__Aim of the exercise__
Please report every line in the entries that contains the string "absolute".

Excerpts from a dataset
--------------------

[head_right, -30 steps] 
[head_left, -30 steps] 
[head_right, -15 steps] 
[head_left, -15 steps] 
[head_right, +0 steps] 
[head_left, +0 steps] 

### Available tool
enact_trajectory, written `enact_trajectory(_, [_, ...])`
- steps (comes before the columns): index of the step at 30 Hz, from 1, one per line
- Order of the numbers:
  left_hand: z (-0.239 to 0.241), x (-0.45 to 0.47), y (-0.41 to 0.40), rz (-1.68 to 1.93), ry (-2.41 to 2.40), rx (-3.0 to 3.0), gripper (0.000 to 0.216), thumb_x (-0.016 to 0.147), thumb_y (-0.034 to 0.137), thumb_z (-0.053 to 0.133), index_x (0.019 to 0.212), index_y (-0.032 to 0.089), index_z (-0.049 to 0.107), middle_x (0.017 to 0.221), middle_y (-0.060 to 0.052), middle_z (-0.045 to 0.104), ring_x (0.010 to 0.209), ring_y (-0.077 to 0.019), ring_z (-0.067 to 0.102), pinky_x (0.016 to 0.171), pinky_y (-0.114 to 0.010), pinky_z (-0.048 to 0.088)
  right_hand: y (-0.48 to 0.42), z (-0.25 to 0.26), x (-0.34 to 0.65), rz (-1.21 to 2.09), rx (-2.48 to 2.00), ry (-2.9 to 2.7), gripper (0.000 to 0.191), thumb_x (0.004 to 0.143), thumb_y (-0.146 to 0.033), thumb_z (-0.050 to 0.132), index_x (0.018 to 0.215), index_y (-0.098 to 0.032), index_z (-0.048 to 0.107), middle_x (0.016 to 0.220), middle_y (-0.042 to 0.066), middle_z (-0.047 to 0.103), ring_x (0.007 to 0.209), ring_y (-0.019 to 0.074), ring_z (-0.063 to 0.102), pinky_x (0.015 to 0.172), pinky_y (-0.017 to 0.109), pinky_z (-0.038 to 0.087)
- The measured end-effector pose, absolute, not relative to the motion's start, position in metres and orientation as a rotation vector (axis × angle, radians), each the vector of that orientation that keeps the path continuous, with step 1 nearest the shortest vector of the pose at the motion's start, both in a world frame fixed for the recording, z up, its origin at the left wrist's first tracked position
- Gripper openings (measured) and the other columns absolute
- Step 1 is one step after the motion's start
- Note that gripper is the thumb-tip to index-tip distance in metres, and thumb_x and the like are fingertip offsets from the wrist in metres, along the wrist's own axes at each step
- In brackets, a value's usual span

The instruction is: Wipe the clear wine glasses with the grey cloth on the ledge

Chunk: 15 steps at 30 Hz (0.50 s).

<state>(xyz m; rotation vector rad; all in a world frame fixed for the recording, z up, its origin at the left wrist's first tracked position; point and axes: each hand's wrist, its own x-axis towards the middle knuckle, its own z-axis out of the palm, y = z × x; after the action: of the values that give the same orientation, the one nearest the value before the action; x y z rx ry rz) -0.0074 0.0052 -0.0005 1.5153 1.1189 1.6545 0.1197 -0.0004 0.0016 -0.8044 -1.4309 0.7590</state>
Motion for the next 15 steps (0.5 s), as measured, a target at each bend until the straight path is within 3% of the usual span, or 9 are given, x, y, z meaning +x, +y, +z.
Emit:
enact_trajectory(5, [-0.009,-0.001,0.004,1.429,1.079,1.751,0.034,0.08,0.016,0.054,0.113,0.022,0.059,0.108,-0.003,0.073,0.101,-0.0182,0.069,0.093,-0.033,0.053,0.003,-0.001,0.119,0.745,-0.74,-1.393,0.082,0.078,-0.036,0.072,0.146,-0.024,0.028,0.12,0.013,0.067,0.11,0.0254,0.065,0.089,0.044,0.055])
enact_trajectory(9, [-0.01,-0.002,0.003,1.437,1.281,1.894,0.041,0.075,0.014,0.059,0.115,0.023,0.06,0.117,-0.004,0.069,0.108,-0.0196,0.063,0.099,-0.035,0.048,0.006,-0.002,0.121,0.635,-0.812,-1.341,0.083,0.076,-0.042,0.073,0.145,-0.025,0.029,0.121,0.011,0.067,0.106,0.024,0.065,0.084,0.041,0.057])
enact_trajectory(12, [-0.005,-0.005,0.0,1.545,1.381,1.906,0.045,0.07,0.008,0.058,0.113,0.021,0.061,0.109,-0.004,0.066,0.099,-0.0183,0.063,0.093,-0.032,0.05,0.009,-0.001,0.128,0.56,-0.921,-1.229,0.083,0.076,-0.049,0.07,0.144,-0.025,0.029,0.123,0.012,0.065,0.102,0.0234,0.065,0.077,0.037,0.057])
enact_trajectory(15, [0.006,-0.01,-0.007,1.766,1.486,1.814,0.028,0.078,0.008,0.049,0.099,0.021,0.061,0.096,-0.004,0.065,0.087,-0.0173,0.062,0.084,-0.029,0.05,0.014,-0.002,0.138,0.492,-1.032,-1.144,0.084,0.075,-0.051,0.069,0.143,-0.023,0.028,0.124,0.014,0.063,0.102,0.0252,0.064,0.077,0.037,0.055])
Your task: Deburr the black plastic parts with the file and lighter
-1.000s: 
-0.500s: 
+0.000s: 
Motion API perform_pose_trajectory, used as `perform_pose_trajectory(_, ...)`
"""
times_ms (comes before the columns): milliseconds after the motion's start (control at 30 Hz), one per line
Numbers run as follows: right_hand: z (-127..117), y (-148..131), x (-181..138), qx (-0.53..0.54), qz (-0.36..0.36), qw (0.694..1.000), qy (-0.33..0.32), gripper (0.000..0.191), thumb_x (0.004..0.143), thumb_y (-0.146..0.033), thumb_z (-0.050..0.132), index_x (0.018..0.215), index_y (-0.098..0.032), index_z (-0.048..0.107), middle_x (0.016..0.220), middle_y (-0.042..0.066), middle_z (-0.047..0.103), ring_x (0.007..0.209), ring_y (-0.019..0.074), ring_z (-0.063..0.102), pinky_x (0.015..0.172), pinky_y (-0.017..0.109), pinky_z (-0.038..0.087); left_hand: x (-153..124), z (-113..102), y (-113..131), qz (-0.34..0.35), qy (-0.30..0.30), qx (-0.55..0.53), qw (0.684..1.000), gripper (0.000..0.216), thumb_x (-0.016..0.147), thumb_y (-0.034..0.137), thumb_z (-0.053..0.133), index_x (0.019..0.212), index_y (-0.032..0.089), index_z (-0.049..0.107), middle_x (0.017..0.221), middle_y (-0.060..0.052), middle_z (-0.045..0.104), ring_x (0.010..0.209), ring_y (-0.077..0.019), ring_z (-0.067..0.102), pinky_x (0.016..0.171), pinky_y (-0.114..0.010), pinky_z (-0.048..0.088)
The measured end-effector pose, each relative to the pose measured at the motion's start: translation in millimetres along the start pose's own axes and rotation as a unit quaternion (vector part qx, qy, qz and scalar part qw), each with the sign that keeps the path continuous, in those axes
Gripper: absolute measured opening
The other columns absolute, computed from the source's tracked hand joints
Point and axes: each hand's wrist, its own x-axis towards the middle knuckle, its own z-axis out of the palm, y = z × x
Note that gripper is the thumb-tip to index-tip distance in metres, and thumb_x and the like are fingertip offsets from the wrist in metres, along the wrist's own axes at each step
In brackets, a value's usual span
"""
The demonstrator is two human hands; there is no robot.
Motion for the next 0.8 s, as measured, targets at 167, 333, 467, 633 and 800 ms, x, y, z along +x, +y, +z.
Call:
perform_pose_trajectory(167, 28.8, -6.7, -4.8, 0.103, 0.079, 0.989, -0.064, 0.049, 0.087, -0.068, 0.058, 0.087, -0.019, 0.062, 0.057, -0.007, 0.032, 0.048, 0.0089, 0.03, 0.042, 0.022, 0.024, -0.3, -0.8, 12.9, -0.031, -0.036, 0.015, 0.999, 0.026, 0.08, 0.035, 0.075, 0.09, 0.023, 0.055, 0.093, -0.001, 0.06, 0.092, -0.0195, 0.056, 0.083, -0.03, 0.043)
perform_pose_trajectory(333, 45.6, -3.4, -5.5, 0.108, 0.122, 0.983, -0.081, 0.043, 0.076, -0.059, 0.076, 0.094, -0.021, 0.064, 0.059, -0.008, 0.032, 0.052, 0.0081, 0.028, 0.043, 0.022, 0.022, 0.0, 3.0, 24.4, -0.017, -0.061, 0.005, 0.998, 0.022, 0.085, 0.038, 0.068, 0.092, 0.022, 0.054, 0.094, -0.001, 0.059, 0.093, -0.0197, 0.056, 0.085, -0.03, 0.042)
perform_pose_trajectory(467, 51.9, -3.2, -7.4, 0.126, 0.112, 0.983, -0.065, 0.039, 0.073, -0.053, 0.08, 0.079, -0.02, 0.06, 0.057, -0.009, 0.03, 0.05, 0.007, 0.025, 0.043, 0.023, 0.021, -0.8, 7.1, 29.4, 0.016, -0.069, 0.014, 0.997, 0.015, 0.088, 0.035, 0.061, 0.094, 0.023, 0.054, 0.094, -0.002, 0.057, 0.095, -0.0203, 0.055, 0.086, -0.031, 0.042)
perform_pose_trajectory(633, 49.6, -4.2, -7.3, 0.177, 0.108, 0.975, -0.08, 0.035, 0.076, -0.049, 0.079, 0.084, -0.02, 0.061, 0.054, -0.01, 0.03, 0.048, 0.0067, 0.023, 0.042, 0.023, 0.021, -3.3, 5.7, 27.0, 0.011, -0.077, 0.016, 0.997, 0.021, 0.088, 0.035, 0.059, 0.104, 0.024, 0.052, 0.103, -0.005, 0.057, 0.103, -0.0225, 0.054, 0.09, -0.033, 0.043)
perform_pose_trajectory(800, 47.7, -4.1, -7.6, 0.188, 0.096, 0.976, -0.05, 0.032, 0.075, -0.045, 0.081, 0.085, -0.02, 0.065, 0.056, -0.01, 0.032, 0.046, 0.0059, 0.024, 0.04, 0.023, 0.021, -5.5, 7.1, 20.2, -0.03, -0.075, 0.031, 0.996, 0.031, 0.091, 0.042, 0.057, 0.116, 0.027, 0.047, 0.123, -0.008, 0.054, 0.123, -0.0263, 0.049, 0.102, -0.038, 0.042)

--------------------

__Exercise solution__
- The measured end-effector pose, absolute, not relative to the motion's start, position in metres and orientation as a rotation vector (axis × angle, radians), each the vector of that orientation that keeps the path continuous, with step 1 nearest the shortest vector of the pose at the motion's start, both in a world frame fixed for the recording, z up, its origin at the left wrist's first tracked position
- Gripper openings (measured) and the other columns absolute
Gripper: absolute measured opening
The other columns absolute, computed from the source's tracked hand joints

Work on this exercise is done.